Now, going forward, when I perform for them, I try and hide this gesture from them. I mean, not really. But I try to make it seem like I’m hiding the gesture. A couple people have “caught” me doing it and called me out. What are they thinking? I’m not sure. This isn’t the sort of thing I can ask them about without breaking the fiction and ending the “game” we’re playing.

I assume they’re thinking, “Is he screwing with me? Probably… right?” But the fact that I’m not openly mentioning it to them will, I think, cause them to at least consider that there’s maybe something going on there. Not necessarily some genuinely “mystical” hand gesture, but maybe something that helps me focus or calms my nerves? Yes, that seems to make sense. Surely it’s not some actual ritualistic behavior that means anything, right?

It doesn’t have to be the tapping. Maybe it’s a necklace you pull out from under your shirt and rub a small medallion which hangs from it before a trick. Maybe it’s something you hum to yourself. Any type of ritualistic gesture or action could capture their attention.

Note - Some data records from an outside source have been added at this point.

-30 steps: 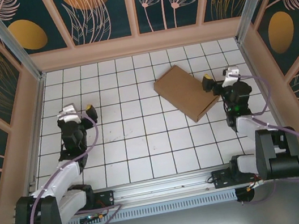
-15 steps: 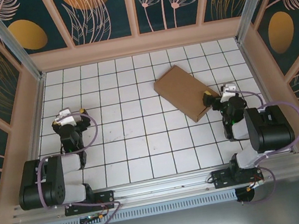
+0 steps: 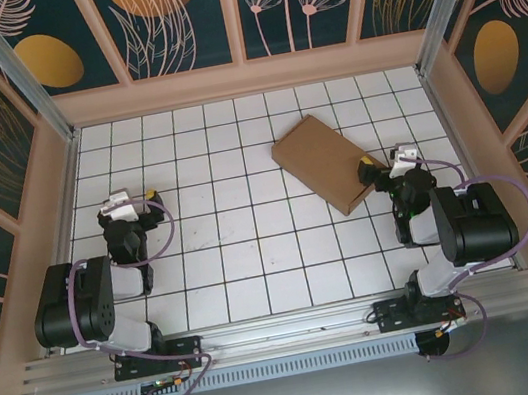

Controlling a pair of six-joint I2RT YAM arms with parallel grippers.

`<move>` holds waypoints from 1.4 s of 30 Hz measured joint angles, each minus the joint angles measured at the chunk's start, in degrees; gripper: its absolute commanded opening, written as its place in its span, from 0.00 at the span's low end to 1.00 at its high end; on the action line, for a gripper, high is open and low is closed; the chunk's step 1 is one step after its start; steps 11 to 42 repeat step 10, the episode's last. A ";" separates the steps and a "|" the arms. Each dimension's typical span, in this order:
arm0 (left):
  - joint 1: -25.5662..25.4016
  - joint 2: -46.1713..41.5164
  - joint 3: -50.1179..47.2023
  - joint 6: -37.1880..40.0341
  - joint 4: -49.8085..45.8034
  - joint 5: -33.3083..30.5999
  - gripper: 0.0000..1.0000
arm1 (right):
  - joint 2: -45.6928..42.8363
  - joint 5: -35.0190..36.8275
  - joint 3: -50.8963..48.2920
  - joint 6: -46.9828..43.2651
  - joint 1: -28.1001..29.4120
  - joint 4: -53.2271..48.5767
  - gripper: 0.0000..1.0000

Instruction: Fold the paper box

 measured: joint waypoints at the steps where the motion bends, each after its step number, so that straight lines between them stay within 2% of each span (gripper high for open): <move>1: 0.00 0.00 0.00 0.00 0.00 0.22 0.99 | 0.00 0.00 0.00 0.00 0.00 -0.02 0.99; 42: 0.00 0.00 0.04 0.02 0.00 0.70 0.99 | 0.00 0.02 0.00 0.00 0.00 0.00 0.99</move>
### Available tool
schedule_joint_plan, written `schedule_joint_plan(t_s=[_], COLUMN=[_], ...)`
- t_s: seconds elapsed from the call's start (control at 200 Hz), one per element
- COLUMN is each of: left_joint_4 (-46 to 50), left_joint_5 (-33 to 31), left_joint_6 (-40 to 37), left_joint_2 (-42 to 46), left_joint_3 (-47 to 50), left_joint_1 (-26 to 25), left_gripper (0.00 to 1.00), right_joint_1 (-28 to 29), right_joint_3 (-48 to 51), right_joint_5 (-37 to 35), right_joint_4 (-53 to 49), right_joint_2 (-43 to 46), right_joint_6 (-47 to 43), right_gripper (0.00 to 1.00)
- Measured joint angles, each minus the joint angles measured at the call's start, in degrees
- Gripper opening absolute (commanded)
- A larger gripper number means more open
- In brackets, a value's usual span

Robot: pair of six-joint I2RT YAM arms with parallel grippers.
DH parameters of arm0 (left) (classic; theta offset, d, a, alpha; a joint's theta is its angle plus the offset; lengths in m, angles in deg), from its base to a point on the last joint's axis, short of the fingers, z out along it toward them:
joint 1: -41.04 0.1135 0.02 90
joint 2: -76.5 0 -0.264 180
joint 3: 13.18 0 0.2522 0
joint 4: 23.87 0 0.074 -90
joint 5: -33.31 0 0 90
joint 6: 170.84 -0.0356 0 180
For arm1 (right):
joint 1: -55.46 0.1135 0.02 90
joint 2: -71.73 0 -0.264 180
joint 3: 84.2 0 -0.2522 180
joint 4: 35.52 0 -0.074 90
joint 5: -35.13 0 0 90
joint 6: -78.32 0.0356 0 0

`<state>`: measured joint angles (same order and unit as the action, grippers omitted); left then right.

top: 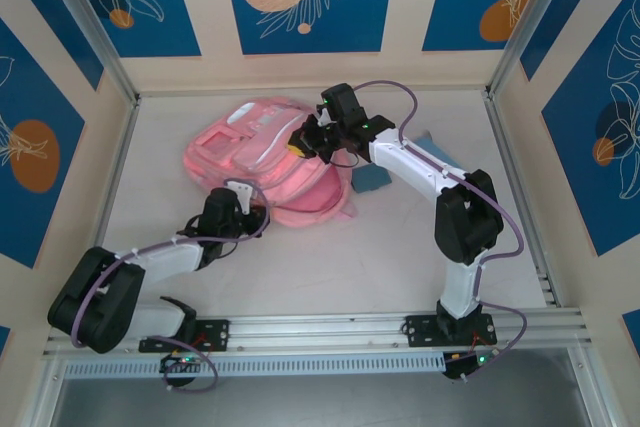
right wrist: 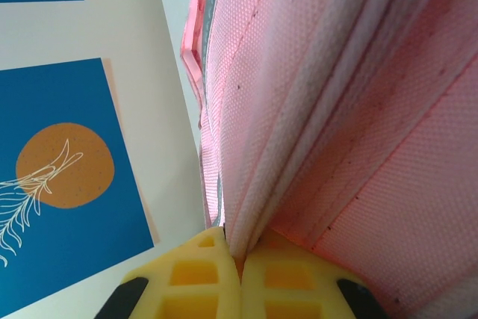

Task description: Pack the student bag

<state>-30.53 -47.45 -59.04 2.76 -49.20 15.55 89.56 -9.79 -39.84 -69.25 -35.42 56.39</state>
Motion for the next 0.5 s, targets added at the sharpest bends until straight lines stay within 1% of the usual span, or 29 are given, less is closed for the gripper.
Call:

What’s the point of all this? I’ve written in the past about the concept of Smearing (here and here, for example). These are techniques used to extend the presentation past the boundaries of the trick itself and to tie multiple tricks together over time. In my experience, they help keep your long-term audiences a little more engaged. These sorts of things give them something more to chew on than they get with a series of completely disconnected tricks.